A conquista do Oeste e o foco da reforma agrária apontavam para Rondônia, a Canaã brasileira. Famílias deixavam o Oeste do Paraná rumo aos projetos de colonização. Mesmo sem a garantia do título definitivo da terra, essas famílias abandonavam aquele estado, viajando de ônibus e caminhão durante pelo menos quatro dias. Antes de produzir, plantar, semear, lutar pelo crédito no banco e enfrentar a malária, "comiam" barro ou poeira na BR- 364, a partir de Cuiabá. 

O governo insistiu no seu modelo de reforma agrária e quis também colonizar ao longo da BR-230 (Rodovia Transamazônica). Não deu certo. A própria Associação dos Empresários da Amazônia, dirigida na época por João Carlos de Souza Meireles, tinha dor de cabeça, porque via nas terras da Amazônia "a solução para o problema da reforma agrária inteligente". A entidade contava com 342 projetos agropecuários aprovados pela Superintendência do Desenvolvimento da Amazônia (Sudam).
Fascínio
A força de trabalho ocupada na agricultura crescera de 12,5 milhões em 1972 para 18,2 milhões em 1970, incluindo patrões e seus dependentes. Isso representava mais de 50% da força de trabalho do País. 

A Amazônia fascinava mesmo. Antes mesmo da divisão do Estado de Mato Grosso, Meireles, que se tornara o maior incentivador da criação de cidades na Amazônia, defendia que arrendatários, meeiros, minifundiários e posseiros do Nordeste e do Sul do País se transferissem para a região.
 
GRILAGEM DE TERRAS NA AMAZÔNIA - Gente de Opinião  Conselho de Justiça  recupera 500 mil ha em Canutama e Lábrea (AM)/SEBRAE 
Testas de ferro assumiam o grupamento de lotes nos projetos de licitação. Tantas eram as irregularidades que a Justiça afastou do cargo um juiz e uma escrivã na comarca de Lábrea, no Sudoeste Amazônico. 

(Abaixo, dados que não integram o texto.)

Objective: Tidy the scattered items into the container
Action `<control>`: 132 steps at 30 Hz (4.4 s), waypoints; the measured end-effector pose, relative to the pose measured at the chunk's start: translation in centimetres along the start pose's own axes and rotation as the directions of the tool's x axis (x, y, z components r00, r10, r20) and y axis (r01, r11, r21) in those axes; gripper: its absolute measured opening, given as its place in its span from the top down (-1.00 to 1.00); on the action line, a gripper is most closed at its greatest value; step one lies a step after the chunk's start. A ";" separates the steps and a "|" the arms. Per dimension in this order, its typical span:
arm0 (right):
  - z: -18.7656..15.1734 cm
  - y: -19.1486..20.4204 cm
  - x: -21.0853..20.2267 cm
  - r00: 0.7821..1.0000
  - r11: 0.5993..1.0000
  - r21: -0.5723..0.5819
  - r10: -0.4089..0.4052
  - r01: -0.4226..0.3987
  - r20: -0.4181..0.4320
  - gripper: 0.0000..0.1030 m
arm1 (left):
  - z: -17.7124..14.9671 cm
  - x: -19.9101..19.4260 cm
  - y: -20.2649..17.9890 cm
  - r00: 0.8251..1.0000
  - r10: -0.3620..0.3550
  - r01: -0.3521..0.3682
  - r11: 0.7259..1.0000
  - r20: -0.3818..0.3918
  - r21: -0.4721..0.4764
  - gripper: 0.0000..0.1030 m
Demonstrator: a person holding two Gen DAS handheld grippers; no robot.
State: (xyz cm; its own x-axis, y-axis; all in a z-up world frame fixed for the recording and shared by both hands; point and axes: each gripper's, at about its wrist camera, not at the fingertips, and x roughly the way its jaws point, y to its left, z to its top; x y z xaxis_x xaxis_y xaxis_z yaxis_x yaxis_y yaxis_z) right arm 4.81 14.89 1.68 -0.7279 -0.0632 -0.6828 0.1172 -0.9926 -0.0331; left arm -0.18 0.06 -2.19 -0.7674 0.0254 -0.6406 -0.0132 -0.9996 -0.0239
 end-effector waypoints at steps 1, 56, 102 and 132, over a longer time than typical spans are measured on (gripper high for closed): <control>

Canutama acumulava casos de grilagem. Diante da impossibilidade de transporte dos volumosos livros de registro de terras para Brasília, o presidente do Tribunal de Justiça do Estado do Amazonas, desembargador Azarias Menescal de Vasconcelos, sugeriu que um emissário da CPI fosse consultá-los em Manaus. A tarefa coube aos deputados Mário Frota (MDB-AM) e Jorge Arbage (Arena-PA), que para lá viajaram.

Advogados a serviço do Incra permaneciam pouco tempo na região. Não chegavam a adquirir experiência na luta contra a grilagem. Assim ocorreu em Humaitá (AM), perto de Porto Velho. Poucos profissionais deixavam a elite técnica do instituto, em Brasília, para ir trabalhar na selva. 

As grandes desapropriações dependiam dos estudos por parte dos procuradores. A outra parte, a desapropriada, procurava os professores de Direito mais capacitados para advogar contra o Incra. Nesse ritmo, a grilagem prosperava. 

NOTAS:
1) MDB era a sigla do Movimento Democrático Brasileiro; Arena era Aliança Renovadora Nacional.
2) Vieram outras CPIs, nenhuma, porém, tão rica em apuração. A CPI do Sistema Fundiário teve 63 audiências públicas e igual número de depoimentos de religiosos, empresários, sociólogos, advogados, técnicos e jornalistas. Na defesa dos posseiros atuavam a Comissão Pastoral da Terra (CPT), da Igreja Católica, e a Confederação Nacional dos Trabalhadores na Agricultura (Contag).